Und damit zurück zur Antifa, denn die kann auch ganz andere Seiten aufziehen, wie sie in ihrer Presseerklärung deutlich machte. So hätten Händler im Sommer vergangenen Jahres auf dem Flohmarkt „über mehrere Monate ein Portrait Adolf Hitlers, sowie eine Sammlung revisionistischer und militaristischer Feldpostkarten aus dem 1. Weltkrieg feilgeboten“, wird berichtet. „Letzteres Verkaufsobjekt konnte zu mindestens von Antifaschist*innen noch vor dessen Verkauf konfisziert werden.“ Konfisziert im Sinne von klauen, wie Sonnenburg am Telefon präzisiert. Dass das Hitlerbild nicht konfisziert wurde, ist irgendwie verständlich. Da hat man dann Hitler in der Wohnung rumstehen, und die Gäste gucken unangenehm. Man kennt das ja.

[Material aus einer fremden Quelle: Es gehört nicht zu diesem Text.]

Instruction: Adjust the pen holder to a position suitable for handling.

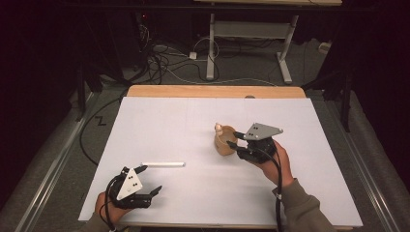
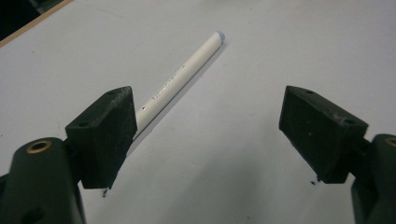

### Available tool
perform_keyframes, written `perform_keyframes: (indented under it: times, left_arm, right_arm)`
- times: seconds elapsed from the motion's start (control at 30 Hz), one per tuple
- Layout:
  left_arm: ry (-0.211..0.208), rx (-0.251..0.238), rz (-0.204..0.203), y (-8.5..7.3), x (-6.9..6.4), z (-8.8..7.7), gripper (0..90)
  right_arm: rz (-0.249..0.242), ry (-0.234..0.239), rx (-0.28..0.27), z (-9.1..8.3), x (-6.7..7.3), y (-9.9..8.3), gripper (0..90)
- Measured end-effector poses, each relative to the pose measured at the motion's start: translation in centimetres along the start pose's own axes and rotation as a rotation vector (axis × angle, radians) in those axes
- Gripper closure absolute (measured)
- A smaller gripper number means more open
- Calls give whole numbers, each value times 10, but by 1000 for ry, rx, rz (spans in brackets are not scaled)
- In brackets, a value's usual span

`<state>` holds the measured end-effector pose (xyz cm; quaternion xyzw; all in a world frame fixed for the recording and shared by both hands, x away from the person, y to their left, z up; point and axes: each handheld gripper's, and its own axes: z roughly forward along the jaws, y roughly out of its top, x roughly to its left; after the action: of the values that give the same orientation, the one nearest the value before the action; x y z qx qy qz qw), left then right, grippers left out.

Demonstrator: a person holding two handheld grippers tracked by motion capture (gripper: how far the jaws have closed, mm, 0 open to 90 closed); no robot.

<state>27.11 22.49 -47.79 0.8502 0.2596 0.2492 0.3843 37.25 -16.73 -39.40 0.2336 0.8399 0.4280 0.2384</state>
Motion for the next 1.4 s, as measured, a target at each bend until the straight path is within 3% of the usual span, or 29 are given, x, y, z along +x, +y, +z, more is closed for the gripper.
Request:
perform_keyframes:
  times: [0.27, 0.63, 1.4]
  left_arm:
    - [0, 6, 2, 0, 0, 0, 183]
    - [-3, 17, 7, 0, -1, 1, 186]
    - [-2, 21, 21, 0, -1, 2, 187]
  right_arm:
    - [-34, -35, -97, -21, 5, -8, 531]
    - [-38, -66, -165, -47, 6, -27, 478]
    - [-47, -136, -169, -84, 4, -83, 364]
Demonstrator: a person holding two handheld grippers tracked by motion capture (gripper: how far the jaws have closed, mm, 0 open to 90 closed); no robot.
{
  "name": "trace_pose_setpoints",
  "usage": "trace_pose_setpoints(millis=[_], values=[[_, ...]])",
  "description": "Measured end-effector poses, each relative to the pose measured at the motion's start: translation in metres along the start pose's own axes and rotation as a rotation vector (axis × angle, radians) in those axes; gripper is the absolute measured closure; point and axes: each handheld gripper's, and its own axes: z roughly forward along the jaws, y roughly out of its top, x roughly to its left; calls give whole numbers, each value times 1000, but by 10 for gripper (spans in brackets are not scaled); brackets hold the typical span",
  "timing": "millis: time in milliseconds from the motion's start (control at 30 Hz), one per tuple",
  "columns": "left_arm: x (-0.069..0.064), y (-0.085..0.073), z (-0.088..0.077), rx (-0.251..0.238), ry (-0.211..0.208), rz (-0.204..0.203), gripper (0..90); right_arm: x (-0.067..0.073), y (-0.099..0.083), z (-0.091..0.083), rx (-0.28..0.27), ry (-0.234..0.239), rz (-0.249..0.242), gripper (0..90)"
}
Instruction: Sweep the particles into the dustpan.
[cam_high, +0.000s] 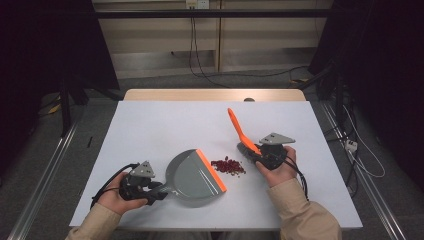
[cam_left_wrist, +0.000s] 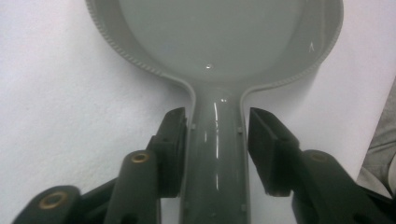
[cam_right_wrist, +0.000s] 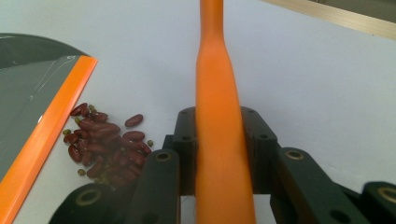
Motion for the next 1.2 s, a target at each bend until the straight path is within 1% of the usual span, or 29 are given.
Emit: trace_pose_setpoints(millis=[33,67,200,300,333,400,433,533,567,600,633,700,733,800,833,867,900,967,1000,1067,1100,1133,1167,1200], values=[[-1,0,0,-8,-1,-17,615,1,0,0,-2,-4,0,712],[-1,0,0,-7,0,-23,617,1,-1,0,-5,-8,-2,712],[-1,1,0,16,-3,-26,623,5,-1,0,-12,-19,-14,712],[-2,3,0,35,-9,-10,627,8,-2,0,-15,-20,-15,712],[-2,3,1,23,-9,-27,628,8,-2,0,-16,-18,-16,712],[-2,4,1,31,-14,-21,628,10,-3,0,-18,-19,-15,712],[-2,5,1,33,-15,-28,628,11,-3,1,-19,-17,-17,712],[-3,6,2,36,-25,-15,629,14,-3,1,-22,-19,-22,711],[-4,6,2,43,-24,-6,629,16,-3,1,-22,-22,-21,711],[-6,6,2,36,-31,-13,629,17,-3,1,-23,-19,-17,711],[-6,7,2,39,-38,-11,629,17,-3,1,-25,-14,-18,711],[-8,7,3,43,-41,-1,628,19,-3,1,-25,-16,-19,711],[-9,8,3,44,-41,-3,629,20,-3,1,-26,-18,-19,711],[-8,9,4,43,-52,4,629,21,-3,2,-26,-14,-17,711],[-9,10,5,39,-56,-6,629,22,-3,2,-26,-14,-18,711],[-9,10,6,47,-55,6,629,23,-3,2,-25,-15,-21,711],[-9,11,6,48,-53,2,629,23,-3,2,-27,-13,-20,711],[-8,12,5,53,-59,17,629,26,-2,3,-28,-11,-18,710],[-8,13,4,56,-62,14,628,27,-2,3,-29,-8,-20,710],[-10,13,7,46,-59,10,628,30,-2,4,-33,2,-12,710],[-10,13,7,52,-61,16,628,31,-2,4,-35,2,-15,710],[-10,14,7,56,-66,13,628,34,-1,5,-35,-1,-17,710],[-9,15,7,59,-68,25,628,35,-1,5,-34,0,-19,710],[-10,15,7,57,-72,19,628,37,-1,5,-36,2,-22,710]])
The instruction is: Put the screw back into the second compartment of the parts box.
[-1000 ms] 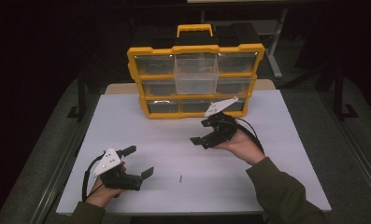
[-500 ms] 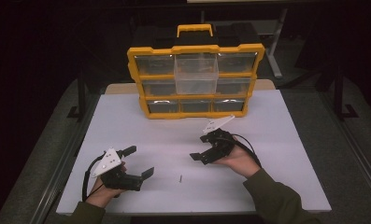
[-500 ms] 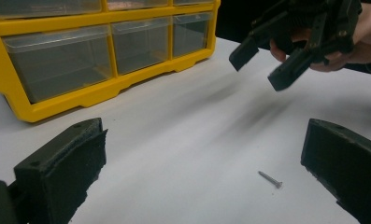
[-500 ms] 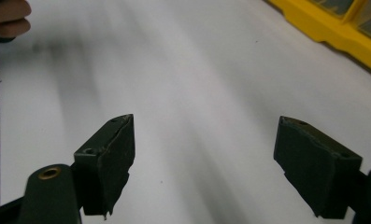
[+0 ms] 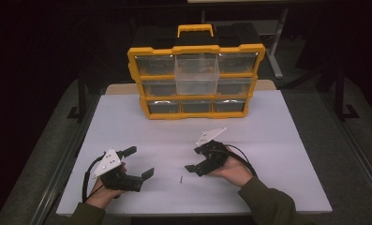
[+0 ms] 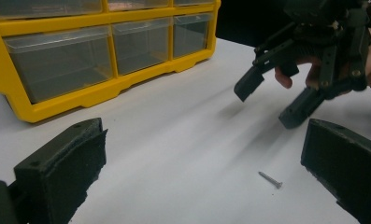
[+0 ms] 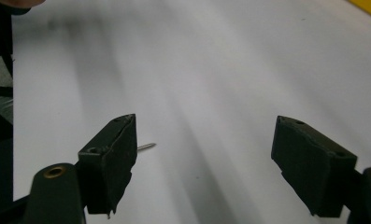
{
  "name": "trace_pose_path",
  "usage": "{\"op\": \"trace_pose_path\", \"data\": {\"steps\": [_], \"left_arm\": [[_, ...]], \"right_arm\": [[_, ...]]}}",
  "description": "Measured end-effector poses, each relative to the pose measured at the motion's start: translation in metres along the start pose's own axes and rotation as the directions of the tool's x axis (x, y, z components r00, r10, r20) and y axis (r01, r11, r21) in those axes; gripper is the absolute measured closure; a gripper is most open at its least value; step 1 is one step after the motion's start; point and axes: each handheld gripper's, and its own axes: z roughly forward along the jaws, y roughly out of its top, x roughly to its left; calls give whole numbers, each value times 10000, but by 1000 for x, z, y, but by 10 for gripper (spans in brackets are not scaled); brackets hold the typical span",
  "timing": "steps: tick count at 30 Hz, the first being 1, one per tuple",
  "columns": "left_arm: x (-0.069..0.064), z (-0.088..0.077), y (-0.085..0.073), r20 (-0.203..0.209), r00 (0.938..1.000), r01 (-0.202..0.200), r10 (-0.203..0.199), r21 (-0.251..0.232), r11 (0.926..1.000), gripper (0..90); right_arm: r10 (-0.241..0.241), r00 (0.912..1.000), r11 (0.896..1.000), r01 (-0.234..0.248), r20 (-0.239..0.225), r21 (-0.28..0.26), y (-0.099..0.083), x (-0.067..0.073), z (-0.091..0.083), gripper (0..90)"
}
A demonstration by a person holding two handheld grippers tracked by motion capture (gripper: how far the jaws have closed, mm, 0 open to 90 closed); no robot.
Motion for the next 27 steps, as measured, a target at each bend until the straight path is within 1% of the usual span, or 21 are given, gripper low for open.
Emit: {"op": "trace_pose_path", "data": {"steps": [2, 4, 9, 10, 13, 16, 17, 18, 19, 20, 21, 22, 23, 24, 25, 26, 27], "left_arm": [[0, 0, 0, 4, 10000, 7, -7, -20, 10000, 0], [0, 0, 0, 1, 10000, -12, 12, 1, 10000, 0], [0, 0, 0, 16, 10000, -43, 43, -16, 10000, 0], [-1, 0, 0, 24, 10000, 8, -8, -31, 10000, 0], [-1, 1, 0, 21, 10000, -16, 16, -27, 10000, 0], [0, 0, 0, 8, 10000, -37, 37, -8, 10000, 0], [0, 0, 0, 14, 10000, -43, 43, -1, 10000, 0], [-1, 0, 0, 20, 10000, -8, 8, -24, 10000, 0], [-1, 0, 0, 19, 10000, -28, 28, -15, 10000, 0], [-1, 0, 0, 21, 10000, -18, 18, -22, 10000, 0], [-1, 0, 0, 19, 10000, -35, 35, -23, 10000, 0], [-1, 0, 0, 23, 10000, -34, 34, -13, 10000, 0], [-1, 0, 0, 23, 10000, -18, 18, -5, 10000, 0], [-1, 0, 0, 24, 10000, -23, 23, 3, 10000, 0], [-1, 0, 1, 21, 10000, -19, 19, 5, 10000, 0], [-1, 0, 1, 24, 10000, -22, 22, 0, 10000, 0], [-1, 0, 1, 22, 10000, -14, 14, -1, 10000, 0]], "right_arm": [[6, 9999, 10000, -5, -126, 49, -1, 4, 3, 265], [-152, 9997, 9999, 153, -215, 49, -2, 6, 5, 310], [-90, 9983, 9998, 100, -568, 172, -4, 10, 11, 409], [14, 9978, 9997, 3, -665, 251, -5, 12, 13, 427], [109, 9950, 9994, -76, -989, 342, -6, 14, 18, 487], [19, 9926, 9986, 45, -1214, 524, -6, 18, 22, 544], [66, 9914, 9984, 9, -1307, 573, -6, 19, 24, 554], [-12, 9906, 9981, 96, -1364, 609, -6, 18, 25, 568], [3, 9902, 9980, 85, -1397, 624, -6, 19, 26, 581], [41, 9882, 9981, 55, -1532, 618, -6, 20, 28, 583], [20, 9879, 9977, 85, -1552, 669, -7, 21, 29, 586], [-172, 9869, 9978, 272, -1604, 600, -7, 20, 32, 589], [-193, 9883, 9968, 307, -1516, 734, -7, 21, 33, 592], [-107, 9865, 9969, 232, -1637, 750, -7, 22, 35, 596], [-181, 9882, 9961, 310, -1522, 825, -7, 22, 35, 599], [-127, 9866, 9967, 256, -1624, 776, -8, 22, 38, 601], [-141, 9868, 9961, 278, -1613, 832, -8, 22, 38, 601]]}}
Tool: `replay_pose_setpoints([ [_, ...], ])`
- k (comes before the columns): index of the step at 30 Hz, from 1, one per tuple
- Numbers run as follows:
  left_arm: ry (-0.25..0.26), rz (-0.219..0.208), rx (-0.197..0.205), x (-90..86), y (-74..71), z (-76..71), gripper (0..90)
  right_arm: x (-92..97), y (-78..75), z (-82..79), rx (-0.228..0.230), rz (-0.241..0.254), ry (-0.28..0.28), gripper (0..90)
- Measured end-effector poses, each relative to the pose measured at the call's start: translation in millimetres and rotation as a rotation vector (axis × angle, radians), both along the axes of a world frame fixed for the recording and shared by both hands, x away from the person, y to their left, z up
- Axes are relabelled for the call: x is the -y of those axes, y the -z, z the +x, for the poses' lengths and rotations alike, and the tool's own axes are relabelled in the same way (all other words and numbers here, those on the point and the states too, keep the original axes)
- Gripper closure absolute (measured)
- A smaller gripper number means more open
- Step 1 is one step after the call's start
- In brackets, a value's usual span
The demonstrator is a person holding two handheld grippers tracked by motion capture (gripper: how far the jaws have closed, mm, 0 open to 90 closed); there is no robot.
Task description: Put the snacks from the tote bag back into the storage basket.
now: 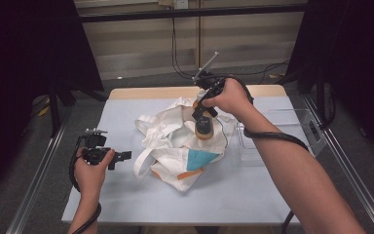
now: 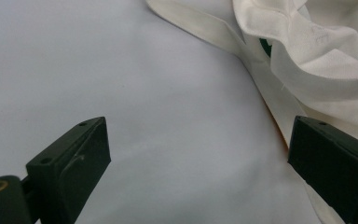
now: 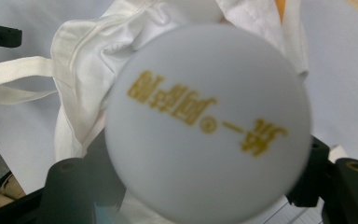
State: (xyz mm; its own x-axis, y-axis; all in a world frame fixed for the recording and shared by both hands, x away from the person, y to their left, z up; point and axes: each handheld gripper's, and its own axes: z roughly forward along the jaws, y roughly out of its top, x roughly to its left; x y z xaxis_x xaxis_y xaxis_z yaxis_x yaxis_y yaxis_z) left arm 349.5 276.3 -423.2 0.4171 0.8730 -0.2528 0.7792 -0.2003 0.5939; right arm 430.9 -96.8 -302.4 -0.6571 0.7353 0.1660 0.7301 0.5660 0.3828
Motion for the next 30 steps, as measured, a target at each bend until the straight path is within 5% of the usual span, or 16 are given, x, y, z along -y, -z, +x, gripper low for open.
replay_pose_setpoints([
  [30,0.009,0.002,-0.012,3.8,4.5,-1.0,4.7,27.9,-14.9,-5.0,-0.008,-0.032,0.029,30.2],
])
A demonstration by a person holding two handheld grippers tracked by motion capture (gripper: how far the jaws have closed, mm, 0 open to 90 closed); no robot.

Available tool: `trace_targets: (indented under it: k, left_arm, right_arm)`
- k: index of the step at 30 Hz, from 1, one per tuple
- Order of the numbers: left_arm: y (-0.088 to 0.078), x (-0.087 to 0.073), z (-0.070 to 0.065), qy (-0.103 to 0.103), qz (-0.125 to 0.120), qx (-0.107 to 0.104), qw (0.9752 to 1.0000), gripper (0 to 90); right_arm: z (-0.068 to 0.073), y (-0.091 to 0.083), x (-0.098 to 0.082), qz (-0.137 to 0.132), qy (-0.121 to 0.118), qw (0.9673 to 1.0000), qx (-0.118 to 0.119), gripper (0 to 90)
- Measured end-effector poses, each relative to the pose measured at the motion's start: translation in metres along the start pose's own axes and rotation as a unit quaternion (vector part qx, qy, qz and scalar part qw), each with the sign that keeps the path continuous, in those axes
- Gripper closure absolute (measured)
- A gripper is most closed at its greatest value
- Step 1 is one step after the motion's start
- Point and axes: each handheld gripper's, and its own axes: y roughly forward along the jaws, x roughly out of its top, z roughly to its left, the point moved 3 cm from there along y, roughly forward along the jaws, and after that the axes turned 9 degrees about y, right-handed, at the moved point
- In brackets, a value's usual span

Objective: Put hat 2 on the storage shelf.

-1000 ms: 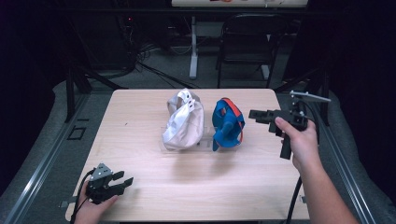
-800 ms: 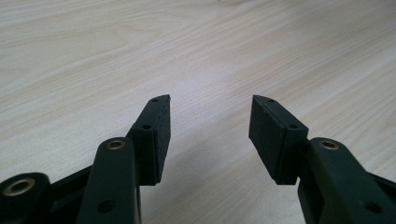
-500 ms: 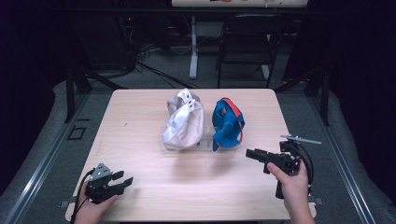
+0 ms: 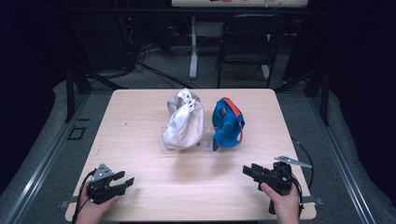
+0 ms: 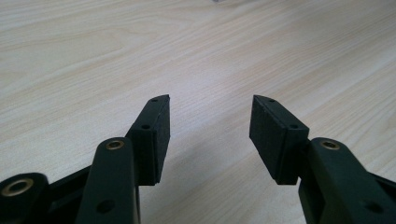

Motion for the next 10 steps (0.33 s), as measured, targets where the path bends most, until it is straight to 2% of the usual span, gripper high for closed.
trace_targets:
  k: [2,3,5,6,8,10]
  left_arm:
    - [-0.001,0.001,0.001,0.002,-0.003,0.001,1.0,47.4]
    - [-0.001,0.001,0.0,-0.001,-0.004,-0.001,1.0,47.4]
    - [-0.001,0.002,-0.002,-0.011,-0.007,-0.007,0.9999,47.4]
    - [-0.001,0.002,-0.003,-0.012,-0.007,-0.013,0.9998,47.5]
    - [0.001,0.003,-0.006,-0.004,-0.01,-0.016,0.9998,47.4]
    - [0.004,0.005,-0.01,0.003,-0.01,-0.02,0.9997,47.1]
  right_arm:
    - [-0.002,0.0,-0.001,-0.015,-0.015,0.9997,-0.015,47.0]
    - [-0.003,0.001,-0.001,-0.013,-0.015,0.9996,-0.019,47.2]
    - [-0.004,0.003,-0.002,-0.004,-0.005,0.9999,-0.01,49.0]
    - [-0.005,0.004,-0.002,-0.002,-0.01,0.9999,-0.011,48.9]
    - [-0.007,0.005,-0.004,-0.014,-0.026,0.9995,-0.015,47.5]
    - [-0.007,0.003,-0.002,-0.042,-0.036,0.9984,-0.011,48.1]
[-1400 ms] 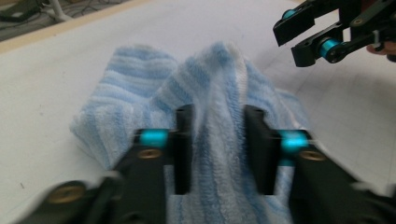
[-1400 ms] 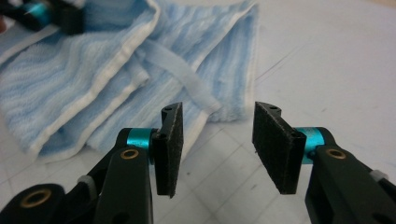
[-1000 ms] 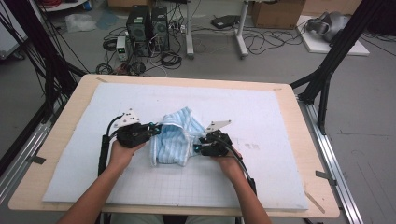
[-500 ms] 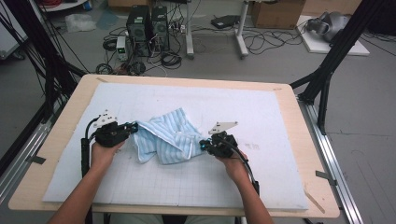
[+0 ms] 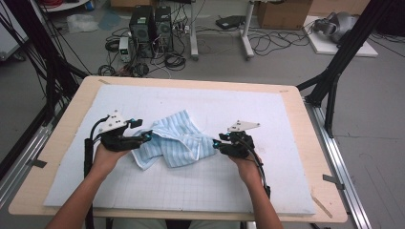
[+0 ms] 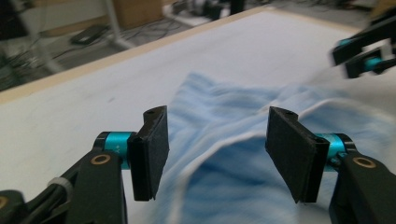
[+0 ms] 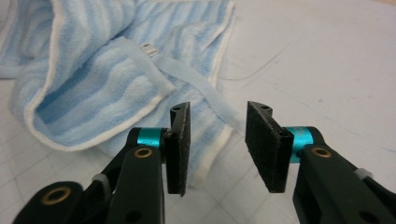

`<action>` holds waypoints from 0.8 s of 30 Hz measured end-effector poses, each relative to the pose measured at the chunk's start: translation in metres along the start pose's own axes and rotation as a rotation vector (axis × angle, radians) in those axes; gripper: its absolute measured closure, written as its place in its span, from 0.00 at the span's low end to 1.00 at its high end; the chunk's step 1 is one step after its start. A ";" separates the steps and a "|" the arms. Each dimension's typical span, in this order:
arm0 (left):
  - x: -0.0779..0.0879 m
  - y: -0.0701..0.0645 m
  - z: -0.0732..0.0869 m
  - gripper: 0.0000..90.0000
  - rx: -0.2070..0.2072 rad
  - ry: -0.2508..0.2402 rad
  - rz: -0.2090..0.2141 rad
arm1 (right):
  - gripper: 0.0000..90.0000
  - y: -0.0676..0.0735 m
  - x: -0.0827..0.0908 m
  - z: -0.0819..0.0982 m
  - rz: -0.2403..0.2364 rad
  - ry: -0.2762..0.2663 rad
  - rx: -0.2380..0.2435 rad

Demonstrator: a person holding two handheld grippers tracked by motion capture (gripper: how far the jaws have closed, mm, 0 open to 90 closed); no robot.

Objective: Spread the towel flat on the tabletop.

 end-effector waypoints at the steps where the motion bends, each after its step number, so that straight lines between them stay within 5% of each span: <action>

Attraktiv trotz Entnazifizierung
Bei der Leitung des Mauerpark-Flohmarkts kann man sich noch nicht so recht äußeren, weder zu Naziklamotten noch zum Diebstahl der Feldpost. Oliver Lüdicke, einer von drei Chefs, sagt, dass er von den Thor-Steinar-Jacken noch nichts wisse, auch er kenne nur die Antifa-Mail. „Wir werden uns darum kümmern.“ Dass die internationale Attraktivität des Flohmarkts bei German-Trash-Touristen leidet, muss aber auch nach der anstehenden Entnazifizierung einiger Stände nicht befürchtet werden. Es gibt ja immer noch das DDR-Geschirr.